**Your task**
Your copy should hold the lines below from the first through the one that contains "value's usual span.", each retyped exactly, and no pictures.

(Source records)
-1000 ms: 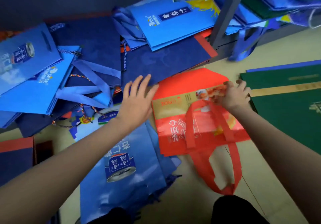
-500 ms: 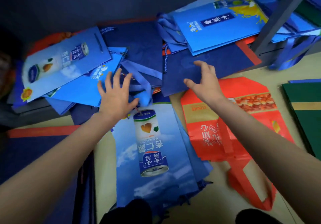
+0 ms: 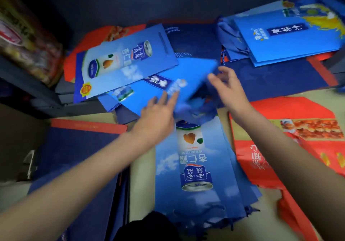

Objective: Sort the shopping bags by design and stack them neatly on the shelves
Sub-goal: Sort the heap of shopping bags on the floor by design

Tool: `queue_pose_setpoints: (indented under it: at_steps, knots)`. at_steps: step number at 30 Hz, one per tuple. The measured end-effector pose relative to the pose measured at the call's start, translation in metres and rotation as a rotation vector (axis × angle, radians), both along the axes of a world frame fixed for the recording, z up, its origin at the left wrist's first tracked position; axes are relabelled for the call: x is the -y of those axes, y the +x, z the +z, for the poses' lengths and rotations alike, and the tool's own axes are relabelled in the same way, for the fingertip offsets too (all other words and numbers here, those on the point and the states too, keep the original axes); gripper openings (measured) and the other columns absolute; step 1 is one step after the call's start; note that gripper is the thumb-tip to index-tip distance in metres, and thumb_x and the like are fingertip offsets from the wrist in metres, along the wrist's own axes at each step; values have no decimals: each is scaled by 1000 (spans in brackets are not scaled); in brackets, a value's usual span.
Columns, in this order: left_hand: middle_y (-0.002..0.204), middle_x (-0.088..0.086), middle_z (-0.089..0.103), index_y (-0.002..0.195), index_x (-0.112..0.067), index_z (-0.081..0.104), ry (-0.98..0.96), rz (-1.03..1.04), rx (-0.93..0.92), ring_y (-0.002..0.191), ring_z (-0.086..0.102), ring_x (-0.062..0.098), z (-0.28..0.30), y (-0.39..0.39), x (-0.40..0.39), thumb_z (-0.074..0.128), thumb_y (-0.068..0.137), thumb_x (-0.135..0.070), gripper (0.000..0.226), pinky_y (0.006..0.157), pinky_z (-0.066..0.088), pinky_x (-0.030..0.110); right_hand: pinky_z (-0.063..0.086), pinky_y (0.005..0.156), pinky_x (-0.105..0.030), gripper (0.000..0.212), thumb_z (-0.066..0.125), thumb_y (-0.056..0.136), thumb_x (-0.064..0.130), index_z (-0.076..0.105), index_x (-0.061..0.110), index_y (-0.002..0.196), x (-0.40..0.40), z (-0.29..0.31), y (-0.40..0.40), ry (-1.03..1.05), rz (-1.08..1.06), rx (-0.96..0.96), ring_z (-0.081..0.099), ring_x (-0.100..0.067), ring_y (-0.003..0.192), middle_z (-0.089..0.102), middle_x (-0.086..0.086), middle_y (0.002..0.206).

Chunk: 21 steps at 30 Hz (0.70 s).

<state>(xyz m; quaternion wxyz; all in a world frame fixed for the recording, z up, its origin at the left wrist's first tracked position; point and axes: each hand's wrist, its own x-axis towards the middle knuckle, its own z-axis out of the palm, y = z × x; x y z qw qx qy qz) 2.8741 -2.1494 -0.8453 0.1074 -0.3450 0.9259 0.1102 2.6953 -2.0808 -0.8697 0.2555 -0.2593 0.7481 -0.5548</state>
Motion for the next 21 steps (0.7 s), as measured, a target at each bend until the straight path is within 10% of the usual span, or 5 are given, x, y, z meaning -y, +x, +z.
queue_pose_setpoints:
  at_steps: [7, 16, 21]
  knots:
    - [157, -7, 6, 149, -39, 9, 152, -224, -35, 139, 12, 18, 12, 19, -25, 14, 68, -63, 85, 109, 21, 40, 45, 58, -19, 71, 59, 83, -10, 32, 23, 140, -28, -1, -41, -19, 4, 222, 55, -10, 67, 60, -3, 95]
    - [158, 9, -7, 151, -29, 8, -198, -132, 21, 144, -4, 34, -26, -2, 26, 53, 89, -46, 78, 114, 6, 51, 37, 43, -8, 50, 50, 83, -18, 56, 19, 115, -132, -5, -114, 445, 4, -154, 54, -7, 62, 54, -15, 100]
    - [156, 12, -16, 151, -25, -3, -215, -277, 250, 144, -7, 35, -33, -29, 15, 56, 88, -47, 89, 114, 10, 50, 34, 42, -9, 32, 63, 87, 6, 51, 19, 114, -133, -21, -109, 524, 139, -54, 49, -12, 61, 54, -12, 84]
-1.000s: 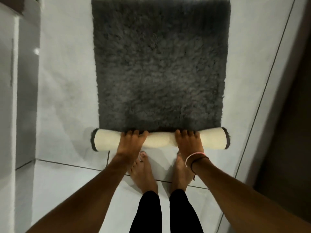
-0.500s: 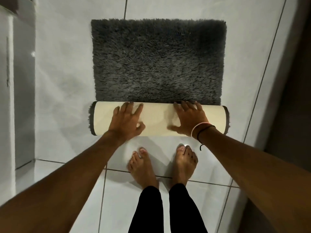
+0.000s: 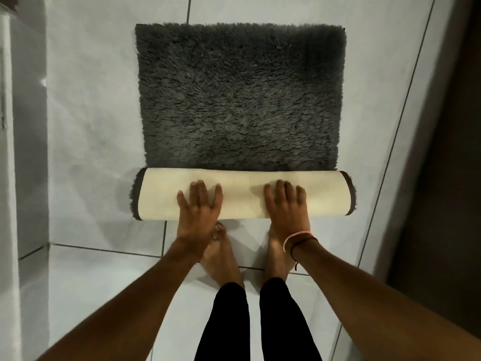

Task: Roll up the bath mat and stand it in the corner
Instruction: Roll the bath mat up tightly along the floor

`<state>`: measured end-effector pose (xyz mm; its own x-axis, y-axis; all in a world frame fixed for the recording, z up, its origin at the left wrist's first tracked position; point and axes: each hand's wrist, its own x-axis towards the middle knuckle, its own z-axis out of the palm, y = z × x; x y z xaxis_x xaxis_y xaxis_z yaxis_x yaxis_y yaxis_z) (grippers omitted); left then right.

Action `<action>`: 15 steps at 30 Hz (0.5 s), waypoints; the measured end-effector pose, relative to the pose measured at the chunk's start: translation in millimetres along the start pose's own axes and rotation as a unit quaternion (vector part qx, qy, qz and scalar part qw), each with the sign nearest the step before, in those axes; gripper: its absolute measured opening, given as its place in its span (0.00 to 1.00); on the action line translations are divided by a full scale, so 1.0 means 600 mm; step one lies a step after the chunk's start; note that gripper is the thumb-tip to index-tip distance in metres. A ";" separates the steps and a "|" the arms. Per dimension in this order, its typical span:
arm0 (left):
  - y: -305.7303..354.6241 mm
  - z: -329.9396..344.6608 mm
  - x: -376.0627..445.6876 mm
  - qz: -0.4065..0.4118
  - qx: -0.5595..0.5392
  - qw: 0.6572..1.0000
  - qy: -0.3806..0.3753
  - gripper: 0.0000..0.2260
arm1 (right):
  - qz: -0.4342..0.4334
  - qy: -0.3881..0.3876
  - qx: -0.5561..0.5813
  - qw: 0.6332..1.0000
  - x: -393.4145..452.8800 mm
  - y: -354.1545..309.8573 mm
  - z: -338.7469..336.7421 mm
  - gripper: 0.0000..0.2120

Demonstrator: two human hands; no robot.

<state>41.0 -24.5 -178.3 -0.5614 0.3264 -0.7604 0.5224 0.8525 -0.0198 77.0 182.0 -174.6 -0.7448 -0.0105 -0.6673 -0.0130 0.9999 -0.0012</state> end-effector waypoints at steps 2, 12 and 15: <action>0.003 0.004 -0.021 0.008 -0.017 0.999 -0.034 0.40 | -0.008 -0.038 0.007 0.999 -0.021 -0.003 0.001 0.27; -0.069 -0.141 0.075 -0.021 -0.052 0.997 0.043 0.31 | 0.039 0.035 0.023 0.998 0.069 0.055 -0.130 0.34; -0.061 -0.142 0.107 0.006 -0.048 0.991 0.126 0.34 | -0.009 0.044 0.035 0.998 0.100 0.074 -0.135 0.33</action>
<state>-68.8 -0.1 -171.0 -0.7041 0.4183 -0.5738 0.4739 0.8786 0.0589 -22.6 224.9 -154.4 -0.8006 -0.0267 -0.5986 0.0167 0.9976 -0.0668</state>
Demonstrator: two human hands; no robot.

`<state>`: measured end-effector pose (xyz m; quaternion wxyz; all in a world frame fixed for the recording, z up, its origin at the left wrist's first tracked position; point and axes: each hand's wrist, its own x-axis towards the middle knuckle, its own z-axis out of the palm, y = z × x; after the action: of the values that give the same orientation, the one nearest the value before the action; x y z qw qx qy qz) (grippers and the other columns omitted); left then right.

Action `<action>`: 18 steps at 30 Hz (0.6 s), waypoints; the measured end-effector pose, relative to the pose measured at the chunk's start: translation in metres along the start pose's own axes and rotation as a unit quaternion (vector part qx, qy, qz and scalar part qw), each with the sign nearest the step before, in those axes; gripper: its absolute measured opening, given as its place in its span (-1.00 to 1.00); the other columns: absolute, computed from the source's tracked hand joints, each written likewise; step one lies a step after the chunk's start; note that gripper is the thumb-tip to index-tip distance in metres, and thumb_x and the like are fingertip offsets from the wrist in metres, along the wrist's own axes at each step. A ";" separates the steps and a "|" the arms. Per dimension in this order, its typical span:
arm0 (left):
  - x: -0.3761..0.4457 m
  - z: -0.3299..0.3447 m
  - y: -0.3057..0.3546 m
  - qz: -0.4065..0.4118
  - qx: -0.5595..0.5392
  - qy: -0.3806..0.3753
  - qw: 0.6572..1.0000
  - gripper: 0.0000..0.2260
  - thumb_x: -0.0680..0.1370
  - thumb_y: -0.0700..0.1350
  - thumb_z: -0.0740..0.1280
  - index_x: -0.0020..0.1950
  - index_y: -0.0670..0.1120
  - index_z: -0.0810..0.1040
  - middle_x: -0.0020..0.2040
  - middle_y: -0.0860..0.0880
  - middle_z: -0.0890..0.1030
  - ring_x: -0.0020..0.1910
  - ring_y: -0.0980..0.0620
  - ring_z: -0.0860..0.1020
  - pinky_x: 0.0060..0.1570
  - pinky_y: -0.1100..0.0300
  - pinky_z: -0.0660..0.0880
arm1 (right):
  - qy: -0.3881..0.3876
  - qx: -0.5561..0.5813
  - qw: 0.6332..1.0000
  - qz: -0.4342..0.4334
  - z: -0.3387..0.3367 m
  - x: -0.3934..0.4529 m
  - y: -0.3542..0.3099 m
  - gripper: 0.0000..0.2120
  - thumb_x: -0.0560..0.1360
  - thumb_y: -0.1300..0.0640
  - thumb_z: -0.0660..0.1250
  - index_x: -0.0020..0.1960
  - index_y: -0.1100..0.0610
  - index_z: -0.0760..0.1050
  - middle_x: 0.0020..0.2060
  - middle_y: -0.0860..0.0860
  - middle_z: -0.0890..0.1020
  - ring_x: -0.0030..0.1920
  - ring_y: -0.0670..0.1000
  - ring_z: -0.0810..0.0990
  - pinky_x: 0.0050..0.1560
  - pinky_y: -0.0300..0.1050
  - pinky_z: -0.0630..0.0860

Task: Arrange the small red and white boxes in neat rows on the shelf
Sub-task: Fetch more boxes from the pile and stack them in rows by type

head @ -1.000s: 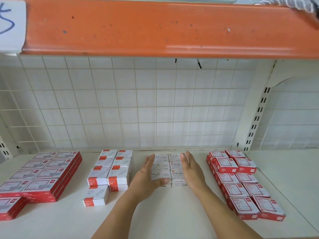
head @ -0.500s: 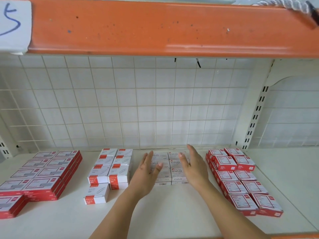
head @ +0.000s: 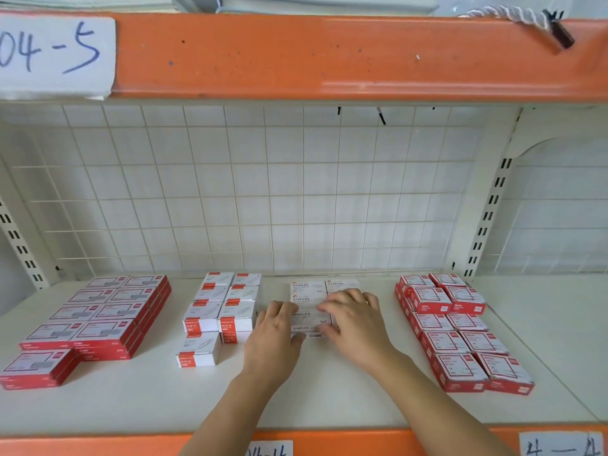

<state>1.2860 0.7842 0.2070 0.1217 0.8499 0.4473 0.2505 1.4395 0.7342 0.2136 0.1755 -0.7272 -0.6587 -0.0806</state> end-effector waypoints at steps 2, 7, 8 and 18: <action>0.003 -0.001 0.000 -0.001 0.010 0.000 1.000 -0.63 0.55 -0.03 0.30 0.34 0.01 0.33 0.26 0.05 0.36 0.27 0.03 0.33 0.18 0.21 0.33 | -0.001 -0.011 1.000 -0.014 0.000 0.001 -0.003 -0.61 0.51 -0.15 0.23 0.32 -0.12 0.43 0.26 -0.20 0.42 0.33 -0.06 0.26 0.24 -0.12 0.01; -0.001 -0.012 0.006 0.002 0.035 -0.008 0.999 -0.70 0.56 -0.01 0.29 0.25 -0.01 0.33 0.17 0.03 0.34 0.25 0.04 0.31 0.08 0.24 0.35 | -0.003 -0.014 0.999 -0.041 -0.008 -0.002 -0.008 -0.62 0.49 -0.12 0.26 0.30 -0.11 0.44 0.32 -0.16 0.35 0.37 -0.04 0.21 0.27 -0.11 0.01; -0.004 -0.014 0.006 0.011 0.037 -0.009 0.999 -0.70 0.56 0.00 0.29 0.24 0.00 0.32 0.16 0.04 0.33 0.23 0.06 0.32 0.04 0.26 0.34 | -0.002 -0.008 0.999 -0.047 -0.012 -0.006 -0.009 -0.63 0.48 -0.12 0.28 0.27 -0.11 0.45 0.32 -0.17 0.35 0.37 -0.04 0.21 0.26 -0.11 0.01; -0.029 -0.022 -0.001 0.057 -0.097 -0.176 0.978 -0.75 0.43 0.02 0.43 0.00 0.10 0.40 -0.07 0.12 0.42 -0.03 0.17 0.44 0.00 0.32 0.39 | -0.064 0.024 0.994 -0.083 -0.023 -0.051 -0.012 -0.59 0.46 -0.08 0.25 0.31 -0.12 0.37 0.25 -0.18 0.37 0.27 -0.05 0.25 0.16 -0.14 0.13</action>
<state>1.2601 0.7607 0.2163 0.2656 0.8892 0.3431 0.1453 1.4242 0.6791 0.2187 0.1433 -0.6694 -0.7282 -0.0323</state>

**Solution for this problem**
-1000 ms: 
-500 ms: 
+0 ms: 

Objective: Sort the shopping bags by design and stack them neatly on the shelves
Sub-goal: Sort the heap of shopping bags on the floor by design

Tool: `queue_pose_setpoints: (indented under it: at_steps, knots)`. at_steps: step number at 30 Hz, one per tuple. The measured end-effector pose relative to the pose measured at the call's start, translation in metres and rotation as a rotation vector (axis × angle, radians), both along the axes of a world frame fixed for the recording, z up, its origin at the left wrist's first tracked position; axes are relabelled for the call: x is the -y of those axes, y the +x, z the +z, for the poses' lengths and rotations alike, and the tool's own axes are relabelled in the same way, for the fingertip offsets too (all other words and numbers here, those on the point and the states too, keep the original axes); gripper openings (measured) and the other columns absolute; step 1 is one step after the call's start; note that gripper is the thumb-tip to index-tip distance in metres, and thumb_x and the like are fingertip offsets from the wrist in metres, along the wrist's own axes at each step; values have no decimals: each is scaled by 1000 (spans in brackets are not scaled); in brackets, a value's usual span.

The answer given here is complete.